Images diffusées et comportement de Ben‑Gvir
Des images largement partagées montrent des militants de la flottille agenouillés, les yeux bandés et les mains liées, tandis qu’un homme identifié comme Itamar Ben‑Gvir apparaît en train de se réjouir ou de se moquer d’eux dans le port d’Ashdod. Ces images ont été au cœur de la condamnation publique, alimentant des demandes de sanctions et des critiques sur le comportement d’un responsable politique vis‑à‑vis de personnes détenues. La diffusion a accentué les tensions sur le plan international et déclenché des enquêtes et des protestations diplomatiques.
Interception en mer et détentions
Les forces navales israéliennes ont intercepté plusieurs navires de la flottille Global Sumud dans les eaux internationales au large de Chypre. Selon les éléments rendus publics, environ 430 participants auraient été enlevés au cours de cette opération, et des centaines d’entre eux ont ensuite été libérés. Des opérations d’identification et de transfert ont eu lieu dans des ports israéliens, où des scènes de militants entravés ont été documentées. Plusieurs passagers de nationalités différentes figuraient parmi les personnes interpellées.
Accusations d’abus sexuels formulées par des militants
Des organisateurs de la flottille ont déclaré que certains militants libérés avaient rapporté des faits d’abus sexuels pendant leur détention, évoquant des fouilles à nu humiliantes, des attouchements et des violences sexuelles, y compris des viols. Le communiqué des organisateurs évoque des épisodes d’agressions sur un navire transformé en lieu de détention improvisé. Des ressortissants français rapatriés auraient également fait état de blessures physiques, cinq d’entre eux ayant été hospitalisés en Turquie avec des fractures, selon les informations disponibles. Ces allégations ont provoqué une vive inquiétude au plan international et des demandes d’enquête impartiale.
Réactions internationales et convocations d’ambassadeurs
Plusieurs pays, dont l’Italie, la France, les Pays‑Bas, le Canada et l’Espagne, ont convoqué les ambassadeurs israéliens pour exiger des explications sur le déroulement de l’interception et le traitement des personnes appréhendées. Les gouvernements concernés ont exprimé leur préoccupation face aux images et aux récits de mauvais traitements, appelant à la protection des civils et au respect du droit international.
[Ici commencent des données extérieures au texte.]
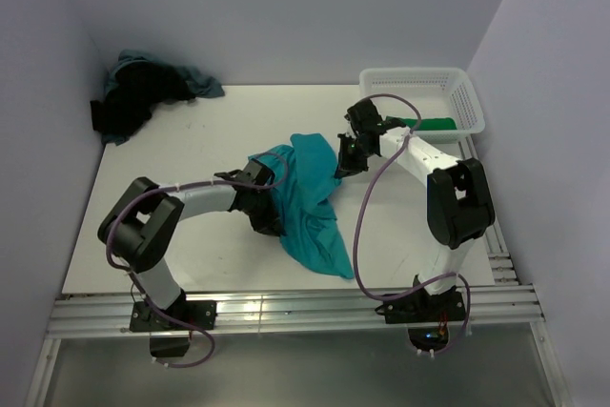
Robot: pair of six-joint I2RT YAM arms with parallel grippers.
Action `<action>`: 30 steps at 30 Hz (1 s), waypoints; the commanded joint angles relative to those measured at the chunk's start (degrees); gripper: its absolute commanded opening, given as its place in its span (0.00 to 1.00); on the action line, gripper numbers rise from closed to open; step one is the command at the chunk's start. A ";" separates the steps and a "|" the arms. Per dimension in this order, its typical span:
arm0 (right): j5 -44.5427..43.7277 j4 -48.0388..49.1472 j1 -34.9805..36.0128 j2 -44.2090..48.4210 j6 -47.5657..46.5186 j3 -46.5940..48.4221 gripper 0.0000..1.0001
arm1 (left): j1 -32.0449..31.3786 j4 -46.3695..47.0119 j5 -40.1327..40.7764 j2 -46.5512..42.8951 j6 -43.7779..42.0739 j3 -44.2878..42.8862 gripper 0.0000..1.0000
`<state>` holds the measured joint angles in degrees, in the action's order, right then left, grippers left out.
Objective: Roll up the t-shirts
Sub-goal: Flatten the tshirt
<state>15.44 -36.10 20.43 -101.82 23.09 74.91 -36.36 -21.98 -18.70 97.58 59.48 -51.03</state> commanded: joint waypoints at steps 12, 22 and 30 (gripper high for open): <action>-3.66 -2.14 0.14 4.43 -0.42 -4.51 0.00 | 24.13 -20.82 22.20 -1.17 -20.45 -6.98 0.00; -12.62 -4.42 0.93 9.71 0.20 -11.02 0.02 | 35.39 -22.85 29.07 4.54 -25.55 -16.64 0.00; -12.02 -3.81 0.93 13.48 0.81 -11.28 0.68 | 38.82 -25.74 21.87 3.51 -26.26 -24.04 0.41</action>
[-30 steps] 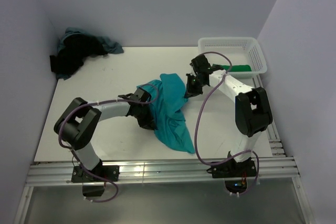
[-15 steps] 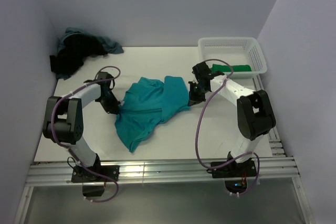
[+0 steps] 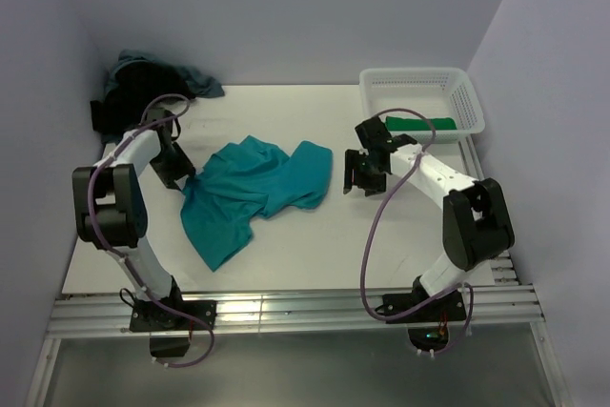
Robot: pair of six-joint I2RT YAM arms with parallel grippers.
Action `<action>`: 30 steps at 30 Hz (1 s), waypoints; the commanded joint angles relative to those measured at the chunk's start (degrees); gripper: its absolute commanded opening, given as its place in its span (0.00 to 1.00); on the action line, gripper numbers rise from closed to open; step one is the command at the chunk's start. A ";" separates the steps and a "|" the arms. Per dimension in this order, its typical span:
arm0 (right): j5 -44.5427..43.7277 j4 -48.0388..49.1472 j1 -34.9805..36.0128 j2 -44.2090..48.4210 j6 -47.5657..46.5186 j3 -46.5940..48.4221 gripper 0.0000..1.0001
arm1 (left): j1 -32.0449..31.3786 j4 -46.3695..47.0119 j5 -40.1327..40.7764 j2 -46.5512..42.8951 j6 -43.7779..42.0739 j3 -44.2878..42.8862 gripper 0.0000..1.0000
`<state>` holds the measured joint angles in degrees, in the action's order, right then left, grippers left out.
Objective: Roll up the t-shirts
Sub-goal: Flatten the tshirt
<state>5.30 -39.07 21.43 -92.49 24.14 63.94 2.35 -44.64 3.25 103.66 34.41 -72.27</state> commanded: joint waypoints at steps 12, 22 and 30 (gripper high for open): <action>3.84 1.89 2.47 1.61 0.73 2.24 0.65 | -8.04 -10.37 -10.09 -31.46 7.76 19.78 0.61; 5.07 3.30 3.62 0.12 1.35 2.94 0.64 | -12.36 -8.71 -13.18 -42.66 14.01 36.93 0.59; 4.90 3.91 3.79 1.08 1.70 2.06 0.63 | -16.14 -3.88 -12.21 -37.75 15.68 38.60 0.59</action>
<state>10.00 -36.69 24.82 -92.23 25.26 64.82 -12.84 -52.03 -8.36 64.20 48.38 -34.70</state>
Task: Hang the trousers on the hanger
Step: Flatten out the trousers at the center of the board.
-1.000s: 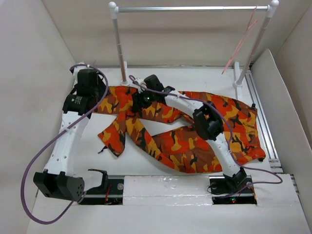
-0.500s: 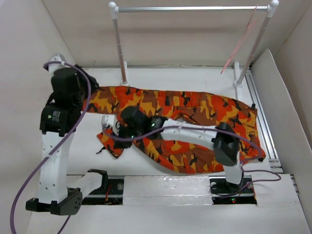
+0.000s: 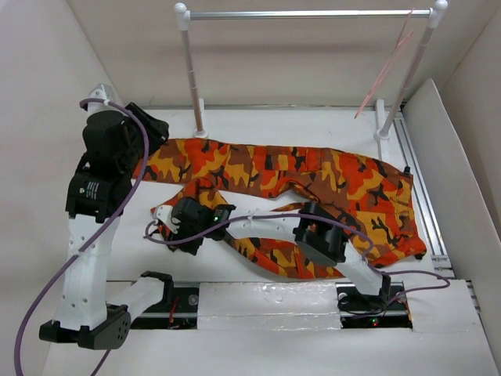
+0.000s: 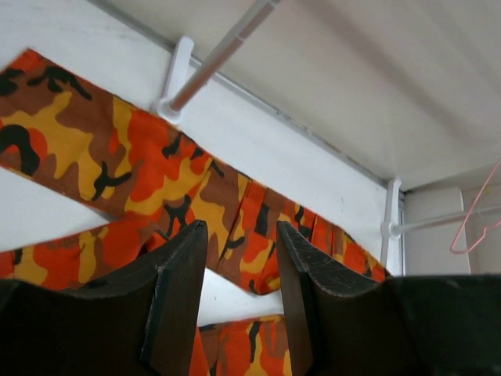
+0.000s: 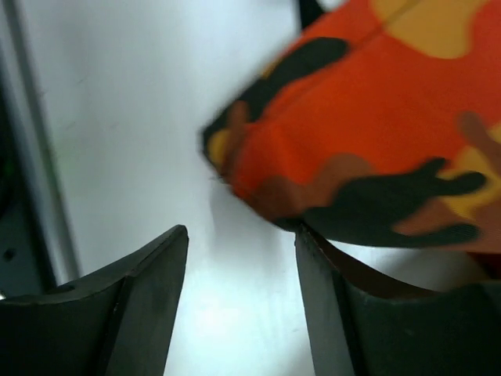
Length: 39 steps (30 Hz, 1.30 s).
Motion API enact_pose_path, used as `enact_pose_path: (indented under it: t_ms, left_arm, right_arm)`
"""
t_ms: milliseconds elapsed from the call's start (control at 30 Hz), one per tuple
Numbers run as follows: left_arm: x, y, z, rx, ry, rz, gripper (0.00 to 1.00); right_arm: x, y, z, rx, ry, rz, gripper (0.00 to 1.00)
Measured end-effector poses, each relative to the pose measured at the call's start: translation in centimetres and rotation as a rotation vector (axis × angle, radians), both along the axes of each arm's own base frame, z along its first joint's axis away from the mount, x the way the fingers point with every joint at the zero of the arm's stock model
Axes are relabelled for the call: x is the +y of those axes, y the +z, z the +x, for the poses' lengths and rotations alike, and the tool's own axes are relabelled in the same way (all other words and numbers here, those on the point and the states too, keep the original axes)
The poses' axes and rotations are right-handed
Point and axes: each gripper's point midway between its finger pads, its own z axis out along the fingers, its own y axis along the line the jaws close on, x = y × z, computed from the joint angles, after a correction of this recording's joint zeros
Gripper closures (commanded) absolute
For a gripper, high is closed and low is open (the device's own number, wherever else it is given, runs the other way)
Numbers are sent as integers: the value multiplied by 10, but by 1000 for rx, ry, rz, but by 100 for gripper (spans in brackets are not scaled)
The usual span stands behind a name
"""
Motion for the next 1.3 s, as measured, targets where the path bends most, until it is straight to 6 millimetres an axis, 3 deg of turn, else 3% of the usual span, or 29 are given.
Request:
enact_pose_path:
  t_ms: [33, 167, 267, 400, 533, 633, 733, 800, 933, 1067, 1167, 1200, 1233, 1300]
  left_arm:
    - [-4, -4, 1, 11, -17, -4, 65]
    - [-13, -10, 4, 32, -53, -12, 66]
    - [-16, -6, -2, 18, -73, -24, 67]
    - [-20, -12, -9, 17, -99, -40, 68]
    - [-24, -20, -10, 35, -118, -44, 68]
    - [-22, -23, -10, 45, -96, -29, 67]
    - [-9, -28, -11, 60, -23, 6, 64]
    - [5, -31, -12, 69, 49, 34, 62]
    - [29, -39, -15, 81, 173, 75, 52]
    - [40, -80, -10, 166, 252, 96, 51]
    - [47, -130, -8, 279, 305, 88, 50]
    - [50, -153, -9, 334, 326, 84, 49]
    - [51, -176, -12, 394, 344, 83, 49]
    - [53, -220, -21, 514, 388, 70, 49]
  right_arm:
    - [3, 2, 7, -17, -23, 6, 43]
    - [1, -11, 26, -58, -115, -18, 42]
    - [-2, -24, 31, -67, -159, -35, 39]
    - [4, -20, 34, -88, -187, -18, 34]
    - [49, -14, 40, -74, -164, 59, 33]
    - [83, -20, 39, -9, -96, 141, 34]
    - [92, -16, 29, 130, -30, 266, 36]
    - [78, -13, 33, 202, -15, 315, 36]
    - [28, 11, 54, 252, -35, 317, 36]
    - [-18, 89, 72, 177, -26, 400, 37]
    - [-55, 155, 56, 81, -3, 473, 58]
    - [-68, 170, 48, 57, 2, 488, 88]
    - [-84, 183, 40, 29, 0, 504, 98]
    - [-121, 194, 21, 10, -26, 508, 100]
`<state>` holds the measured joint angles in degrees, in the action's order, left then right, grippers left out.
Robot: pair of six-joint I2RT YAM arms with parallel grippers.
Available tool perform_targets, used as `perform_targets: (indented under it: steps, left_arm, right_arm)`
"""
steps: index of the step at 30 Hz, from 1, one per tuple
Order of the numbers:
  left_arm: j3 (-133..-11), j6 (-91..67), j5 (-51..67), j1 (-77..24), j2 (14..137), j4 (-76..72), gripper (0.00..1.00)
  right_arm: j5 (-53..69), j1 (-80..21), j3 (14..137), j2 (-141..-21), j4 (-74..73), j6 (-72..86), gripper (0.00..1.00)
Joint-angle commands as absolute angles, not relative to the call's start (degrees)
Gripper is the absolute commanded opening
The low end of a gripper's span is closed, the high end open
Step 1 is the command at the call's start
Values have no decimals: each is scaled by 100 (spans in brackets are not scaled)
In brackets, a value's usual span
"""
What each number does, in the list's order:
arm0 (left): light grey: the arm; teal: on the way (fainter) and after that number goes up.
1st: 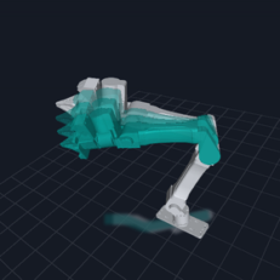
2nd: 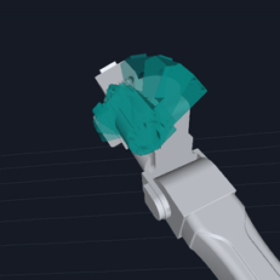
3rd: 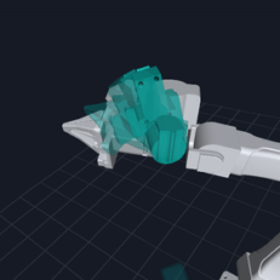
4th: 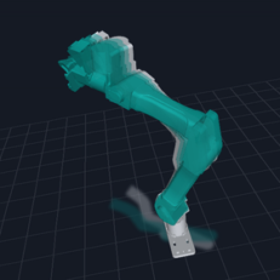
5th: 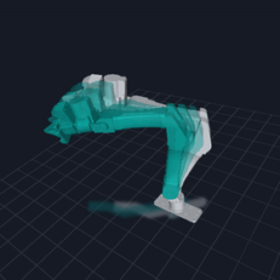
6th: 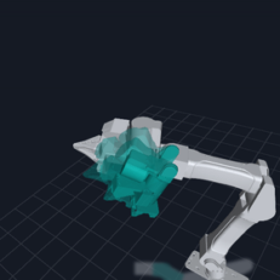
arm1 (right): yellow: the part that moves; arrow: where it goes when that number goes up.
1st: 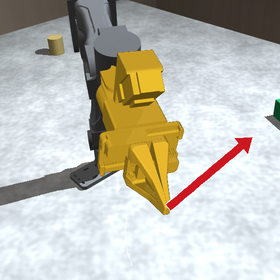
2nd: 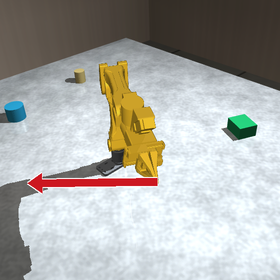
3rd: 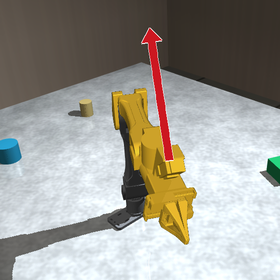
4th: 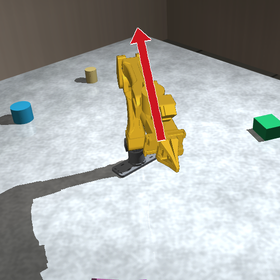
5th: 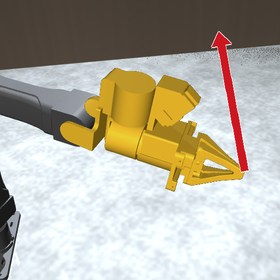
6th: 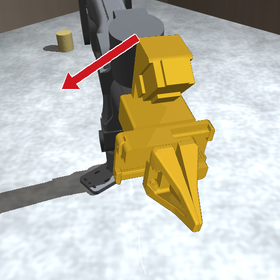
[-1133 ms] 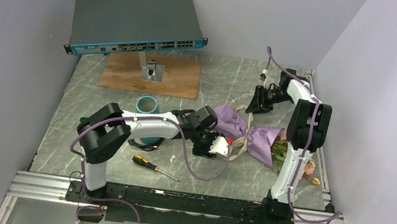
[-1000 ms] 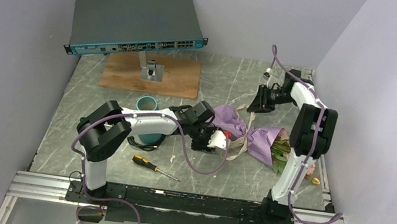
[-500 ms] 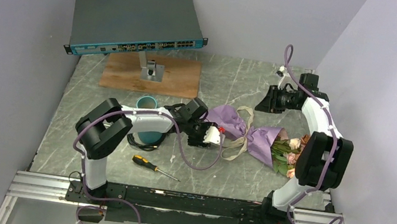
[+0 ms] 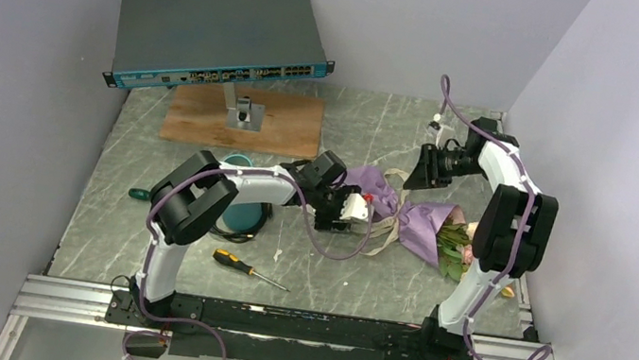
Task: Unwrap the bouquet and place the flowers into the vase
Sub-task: Untie the ribbon from the wrapping paper.
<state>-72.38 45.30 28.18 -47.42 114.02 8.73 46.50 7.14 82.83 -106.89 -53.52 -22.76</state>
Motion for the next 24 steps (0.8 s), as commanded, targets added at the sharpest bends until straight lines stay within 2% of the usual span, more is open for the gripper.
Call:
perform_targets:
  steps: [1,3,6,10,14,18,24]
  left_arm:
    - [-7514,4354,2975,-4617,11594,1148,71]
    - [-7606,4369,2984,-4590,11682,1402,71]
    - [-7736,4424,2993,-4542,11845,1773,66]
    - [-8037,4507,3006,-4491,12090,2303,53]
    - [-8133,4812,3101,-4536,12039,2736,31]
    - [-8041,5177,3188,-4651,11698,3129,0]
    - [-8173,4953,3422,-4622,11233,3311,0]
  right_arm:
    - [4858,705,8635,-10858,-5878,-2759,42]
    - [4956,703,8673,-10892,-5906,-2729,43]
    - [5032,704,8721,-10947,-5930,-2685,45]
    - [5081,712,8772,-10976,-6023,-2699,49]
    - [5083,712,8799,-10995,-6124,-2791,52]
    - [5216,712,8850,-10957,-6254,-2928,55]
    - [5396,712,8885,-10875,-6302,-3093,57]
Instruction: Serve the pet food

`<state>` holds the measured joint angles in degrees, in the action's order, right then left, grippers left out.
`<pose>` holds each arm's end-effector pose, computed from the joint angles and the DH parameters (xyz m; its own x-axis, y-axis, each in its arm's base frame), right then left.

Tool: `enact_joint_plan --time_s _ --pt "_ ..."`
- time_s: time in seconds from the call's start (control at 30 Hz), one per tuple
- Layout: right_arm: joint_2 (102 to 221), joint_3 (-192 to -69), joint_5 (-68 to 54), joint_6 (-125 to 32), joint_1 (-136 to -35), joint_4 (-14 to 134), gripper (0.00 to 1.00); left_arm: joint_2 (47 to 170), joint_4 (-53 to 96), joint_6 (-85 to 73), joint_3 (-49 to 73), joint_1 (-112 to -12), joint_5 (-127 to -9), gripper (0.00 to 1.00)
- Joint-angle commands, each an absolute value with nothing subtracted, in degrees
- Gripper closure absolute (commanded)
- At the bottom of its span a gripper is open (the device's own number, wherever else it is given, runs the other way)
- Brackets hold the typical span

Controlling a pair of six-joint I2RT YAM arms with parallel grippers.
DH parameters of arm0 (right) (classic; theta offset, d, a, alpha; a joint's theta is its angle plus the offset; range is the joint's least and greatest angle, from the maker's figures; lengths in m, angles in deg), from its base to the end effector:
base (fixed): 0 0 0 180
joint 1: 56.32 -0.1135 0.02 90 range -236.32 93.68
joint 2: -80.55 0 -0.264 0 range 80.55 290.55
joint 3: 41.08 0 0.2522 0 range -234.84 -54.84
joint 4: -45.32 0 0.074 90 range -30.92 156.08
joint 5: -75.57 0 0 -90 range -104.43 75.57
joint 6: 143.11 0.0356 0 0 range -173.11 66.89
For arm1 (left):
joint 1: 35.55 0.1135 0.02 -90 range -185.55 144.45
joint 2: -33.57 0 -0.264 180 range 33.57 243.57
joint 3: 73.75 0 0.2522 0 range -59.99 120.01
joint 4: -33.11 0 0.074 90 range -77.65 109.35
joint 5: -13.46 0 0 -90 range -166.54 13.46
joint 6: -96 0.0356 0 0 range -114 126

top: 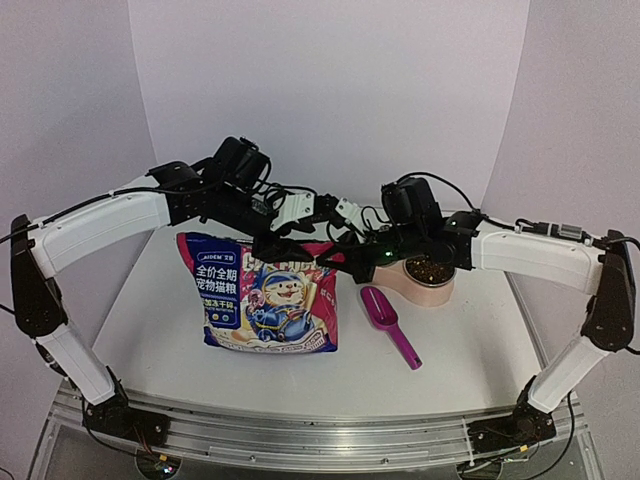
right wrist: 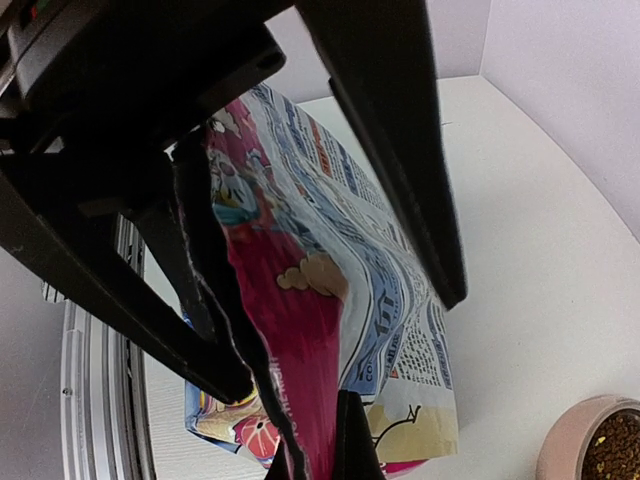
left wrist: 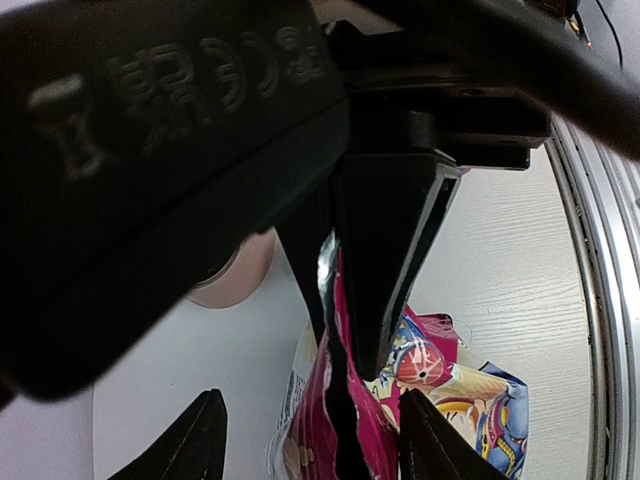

En France, les autorités ont également évoqué la possibilité d’élargir les mesures à l’échelle européenne, en pointant la responsabilité des individus qui, par leurs actes ou leurs propos, mettent en danger des ressortissants étrangers.
Négations israéliennes et perspectives d’enquête
Le service pénitentiaire israélien a nié les allégations d’abus sexuels et a qualifié certaines assertions d’infondées. Le démenti officiel souligne l’absence de fondement factuel des accusations selon la version des autorités. De leur côté, des représentants d’organisations internationales et des porte‑parole onusiens ont indiqué qu’ils suivaient les informations avec attention et demandaient des clarifications. Les divergences entre les récits des militants et les réponses des autorités israéliennes laissent la place à des investigations supplémentaires et à des démarches diplomatiques pour faire la lumière sur les faits.
La situation reste volatile: au‑delà de l’interdiction d’entrée prononcée par la France, l’affaire soulève des questions sur la conduite des opérations navales, la protection des activistes en mission humanitaire et la responsabilité des acteurs politiques dans le traitement de personnes détenues. Des enquêtes approfondies et indépendantes seront nécessaires pour établir les circonstances exactes des détentions et des allégations d’abus, tandis que les appels à des sanctions ciblées et à des réponses coordonnées au niveau européen continuent de gagner en intensité.